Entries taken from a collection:

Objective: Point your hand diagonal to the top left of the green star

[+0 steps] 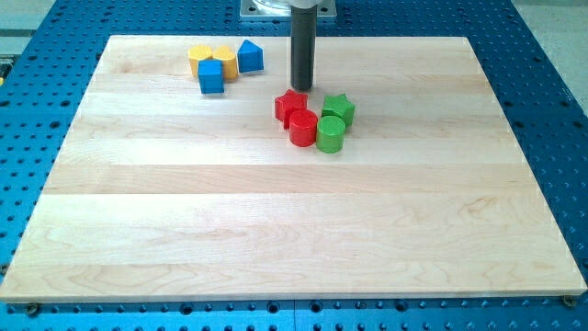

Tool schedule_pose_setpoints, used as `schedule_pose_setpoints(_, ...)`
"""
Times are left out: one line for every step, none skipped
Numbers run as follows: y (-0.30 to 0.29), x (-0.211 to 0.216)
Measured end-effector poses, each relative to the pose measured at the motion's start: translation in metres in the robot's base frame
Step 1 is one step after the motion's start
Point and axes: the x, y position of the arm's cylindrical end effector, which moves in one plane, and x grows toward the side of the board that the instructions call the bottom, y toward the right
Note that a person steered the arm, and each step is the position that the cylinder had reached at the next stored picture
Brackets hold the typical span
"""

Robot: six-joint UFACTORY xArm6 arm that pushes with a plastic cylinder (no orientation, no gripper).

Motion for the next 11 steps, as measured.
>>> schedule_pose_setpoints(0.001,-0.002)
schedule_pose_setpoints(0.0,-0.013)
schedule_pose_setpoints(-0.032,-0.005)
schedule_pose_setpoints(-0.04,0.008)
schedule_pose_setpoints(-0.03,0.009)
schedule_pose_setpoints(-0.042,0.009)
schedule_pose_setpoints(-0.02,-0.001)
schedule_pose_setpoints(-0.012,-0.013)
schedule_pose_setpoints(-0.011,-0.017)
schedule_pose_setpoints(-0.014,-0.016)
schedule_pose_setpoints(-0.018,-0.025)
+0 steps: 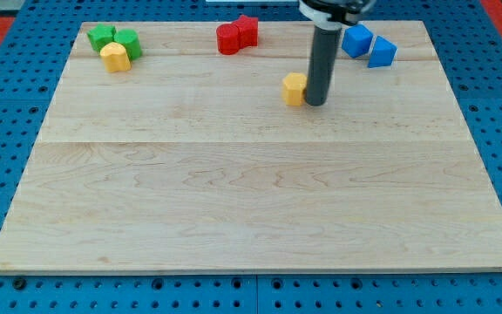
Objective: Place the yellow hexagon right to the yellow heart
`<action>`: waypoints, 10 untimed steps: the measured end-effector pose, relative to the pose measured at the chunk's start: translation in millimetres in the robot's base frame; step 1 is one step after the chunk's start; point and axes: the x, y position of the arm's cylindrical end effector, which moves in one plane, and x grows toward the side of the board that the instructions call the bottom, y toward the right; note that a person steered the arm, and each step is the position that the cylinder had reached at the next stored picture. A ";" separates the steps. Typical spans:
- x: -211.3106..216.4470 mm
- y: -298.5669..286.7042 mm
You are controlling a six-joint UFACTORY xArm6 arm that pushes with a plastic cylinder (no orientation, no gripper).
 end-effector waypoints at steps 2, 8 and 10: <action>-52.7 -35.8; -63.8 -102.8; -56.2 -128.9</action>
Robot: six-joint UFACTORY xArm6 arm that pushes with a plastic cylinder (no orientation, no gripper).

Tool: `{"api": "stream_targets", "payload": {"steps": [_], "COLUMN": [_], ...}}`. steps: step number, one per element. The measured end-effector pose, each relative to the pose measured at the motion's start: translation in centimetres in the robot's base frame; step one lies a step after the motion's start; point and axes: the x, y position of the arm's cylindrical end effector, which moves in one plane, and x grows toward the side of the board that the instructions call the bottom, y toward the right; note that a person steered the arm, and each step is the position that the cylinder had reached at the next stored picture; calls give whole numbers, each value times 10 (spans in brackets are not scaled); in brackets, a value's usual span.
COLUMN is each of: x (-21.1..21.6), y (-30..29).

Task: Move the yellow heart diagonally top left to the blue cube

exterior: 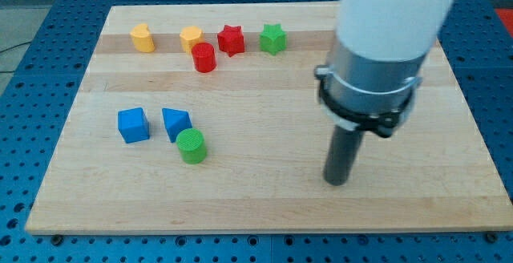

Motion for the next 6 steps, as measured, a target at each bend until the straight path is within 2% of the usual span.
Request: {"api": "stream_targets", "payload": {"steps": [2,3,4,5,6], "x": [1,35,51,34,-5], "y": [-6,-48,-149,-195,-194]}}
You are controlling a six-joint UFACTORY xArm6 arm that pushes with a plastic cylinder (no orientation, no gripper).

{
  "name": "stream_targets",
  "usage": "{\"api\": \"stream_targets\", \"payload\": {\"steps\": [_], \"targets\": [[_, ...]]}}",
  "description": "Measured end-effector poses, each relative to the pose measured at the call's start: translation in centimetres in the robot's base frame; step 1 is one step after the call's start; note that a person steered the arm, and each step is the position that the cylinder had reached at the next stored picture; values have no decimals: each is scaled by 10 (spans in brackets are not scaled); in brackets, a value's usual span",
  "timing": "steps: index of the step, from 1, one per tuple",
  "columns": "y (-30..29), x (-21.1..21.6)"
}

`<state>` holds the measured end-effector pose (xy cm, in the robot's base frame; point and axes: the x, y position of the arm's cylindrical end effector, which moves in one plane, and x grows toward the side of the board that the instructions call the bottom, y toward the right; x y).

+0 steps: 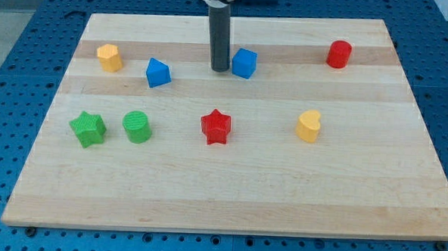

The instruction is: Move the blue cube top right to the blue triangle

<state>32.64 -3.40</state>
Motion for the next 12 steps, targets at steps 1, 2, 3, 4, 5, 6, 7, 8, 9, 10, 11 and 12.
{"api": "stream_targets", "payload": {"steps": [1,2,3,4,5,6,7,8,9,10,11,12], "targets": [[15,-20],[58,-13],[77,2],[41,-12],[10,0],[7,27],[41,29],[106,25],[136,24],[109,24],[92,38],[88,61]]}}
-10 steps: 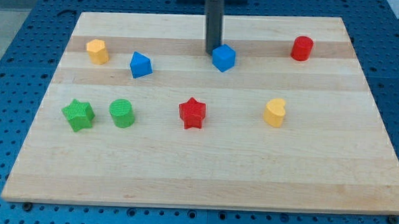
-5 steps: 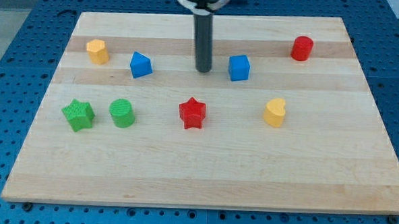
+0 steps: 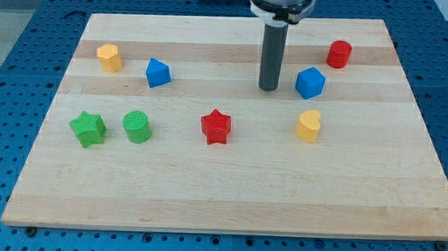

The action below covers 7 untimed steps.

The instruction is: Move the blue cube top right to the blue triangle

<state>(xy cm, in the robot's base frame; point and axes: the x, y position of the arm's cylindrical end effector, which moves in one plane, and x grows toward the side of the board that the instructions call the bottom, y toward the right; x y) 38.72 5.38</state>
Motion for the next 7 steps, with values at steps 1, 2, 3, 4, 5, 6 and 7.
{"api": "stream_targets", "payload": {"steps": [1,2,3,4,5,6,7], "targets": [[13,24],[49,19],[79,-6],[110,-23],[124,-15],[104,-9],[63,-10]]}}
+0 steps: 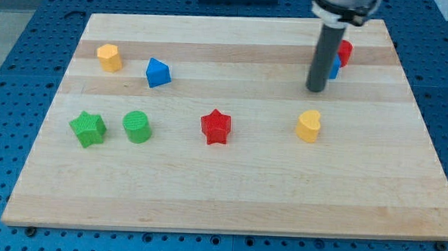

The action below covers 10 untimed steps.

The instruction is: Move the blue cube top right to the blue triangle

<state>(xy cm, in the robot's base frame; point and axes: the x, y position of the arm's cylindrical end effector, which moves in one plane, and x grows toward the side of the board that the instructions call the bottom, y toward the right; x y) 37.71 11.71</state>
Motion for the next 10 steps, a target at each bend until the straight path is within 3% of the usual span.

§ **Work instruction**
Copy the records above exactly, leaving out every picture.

§ **Written solution**
Objective: Point your hand diagonal to the top left of the green star

[+0 steps] 

Tool schedule_pose_setpoints, used as `schedule_pose_setpoints(_, ...)`
"""
Times are left out: one line for every step, none skipped
Numbers run as follows: y (-0.30 to 0.29), x (-0.211 to 0.216)
Measured end-effector poses, each relative to the pose measured at the motion's start: translation in metres in the robot's base frame
Step 1 is one step after the motion's start
Point and axes: the x, y position of the arm's cylindrical end effector, which moves in one plane, and x grows toward the side of the board that the instructions call the bottom, y toward the right
Note that a person steered the arm, and each step is the position that the cylinder had reached at the next stored picture
Brackets hold the typical span
"""

Robot: six-joint UFACTORY xArm6 arm that pushes with a plastic cylinder (no orientation, no gripper).

Motion for the next 11 steps, as measured.
>>> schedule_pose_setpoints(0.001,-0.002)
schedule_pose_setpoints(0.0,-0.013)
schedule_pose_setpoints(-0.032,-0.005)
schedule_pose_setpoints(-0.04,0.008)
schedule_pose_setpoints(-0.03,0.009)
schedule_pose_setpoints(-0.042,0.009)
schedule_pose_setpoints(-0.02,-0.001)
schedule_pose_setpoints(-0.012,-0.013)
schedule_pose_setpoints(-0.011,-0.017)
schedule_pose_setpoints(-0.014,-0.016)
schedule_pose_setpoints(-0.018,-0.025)
+0 steps: 
Objective: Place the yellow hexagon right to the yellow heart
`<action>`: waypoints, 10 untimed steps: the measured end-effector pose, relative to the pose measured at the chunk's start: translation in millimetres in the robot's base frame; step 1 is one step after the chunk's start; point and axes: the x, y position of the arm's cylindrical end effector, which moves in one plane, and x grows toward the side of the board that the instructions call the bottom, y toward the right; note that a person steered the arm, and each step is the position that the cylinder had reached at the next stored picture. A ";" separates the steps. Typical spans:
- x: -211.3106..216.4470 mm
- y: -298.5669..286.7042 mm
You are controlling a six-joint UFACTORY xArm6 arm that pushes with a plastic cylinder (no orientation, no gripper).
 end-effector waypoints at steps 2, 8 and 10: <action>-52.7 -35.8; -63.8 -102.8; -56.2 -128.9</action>
Robot: six-joint UFACTORY xArm6 arm that pushes with a plastic cylinder (no orientation, no gripper).

Tool: `{"api": "stream_targets", "payload": {"steps": [_], "COLUMN": [_], ...}}`. steps: step number, one per element. The measured end-effector pose, each relative to the pose measured at the motion's start: translation in centimetres in the robot's base frame; step one lies a step after the motion's start; point and axes: the x, y position of the arm's cylindrical end effector, which moves in one plane, and x grows toward the side of the board that the instructions call the bottom, y toward the right; note that a person steered the arm, and each step is the position that the cylinder had reached at the next stored picture; calls give whole numbers, each value times 10 (spans in brackets are not scaled); in brackets, a value's usual span.
COLUMN is each of: x (-21.1..21.6), y (-30..29).

Task: Move the yellow heart diagonally top left to the blue cube

exterior: 

Motion for the next 6 steps, as measured, a target at each bend until the straight path is within 2% of the usual span.
Request: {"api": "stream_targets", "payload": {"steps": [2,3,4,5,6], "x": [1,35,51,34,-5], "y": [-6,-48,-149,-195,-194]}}
You are controlling a six-joint UFACTORY xArm6 arm that pushes with a plastic cylinder (no orientation, no gripper).

{
  "name": "stream_targets",
  "usage": "{\"api\": \"stream_targets\", \"payload\": {\"steps\": [_], \"targets\": [[_, ...]]}}",
  "description": "Measured end-effector poses, each relative to the pose measured at the call's start: translation in centimetres in the robot's base frame; step 1 is one step after the call's start; note that a person steered the arm, and each step is the position that the cylinder had reached at the next stored picture; values have no decimals: each is scaled by 10 (spans in brackets are not scaled); in brackets, a value's usual span",
  "timing": "steps: index of the step, from 1, one per tuple",
  "columns": "y (-30..29), x (-21.1..21.6)"
}

`<state>` holds the measured end-effector pose (xy cm, in the robot's base frame; point and axes: the x, y position of the arm's cylindrical end effector, which moves in one plane, and x grows toward the side of the board that the instructions call the bottom, y toward the right; x y).

+0 steps: 

The instruction is: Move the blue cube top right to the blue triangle

<state>32.64 -3.40</state>
Motion for the next 12 steps, targets at steps 1, 2, 3, 4, 5, 6, 7, 8, 9, 10, 11 and 12.
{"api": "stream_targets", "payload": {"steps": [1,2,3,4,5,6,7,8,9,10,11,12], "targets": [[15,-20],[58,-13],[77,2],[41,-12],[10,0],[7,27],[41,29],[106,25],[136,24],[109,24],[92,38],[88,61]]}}
-10 steps: 
-5 steps: 
+0 steps: 

The action below covers 7 untimed steps.

The instruction is: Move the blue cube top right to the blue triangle

<state>(xy cm, in the robot's base frame; point and axes: the x, y position of the arm's cylindrical end effector, which moves in one plane, and x grows toward the side of the board that the instructions call the bottom, y toward the right; x y) 38.72 5.38</state>
Motion for the next 7 steps, with values at steps 1, 2, 3, 4, 5, 6 and 7.
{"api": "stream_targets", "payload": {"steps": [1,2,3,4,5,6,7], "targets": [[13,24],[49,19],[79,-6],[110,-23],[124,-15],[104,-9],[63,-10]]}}
+0 steps: 

The action below covers 10 untimed steps.

The instruction is: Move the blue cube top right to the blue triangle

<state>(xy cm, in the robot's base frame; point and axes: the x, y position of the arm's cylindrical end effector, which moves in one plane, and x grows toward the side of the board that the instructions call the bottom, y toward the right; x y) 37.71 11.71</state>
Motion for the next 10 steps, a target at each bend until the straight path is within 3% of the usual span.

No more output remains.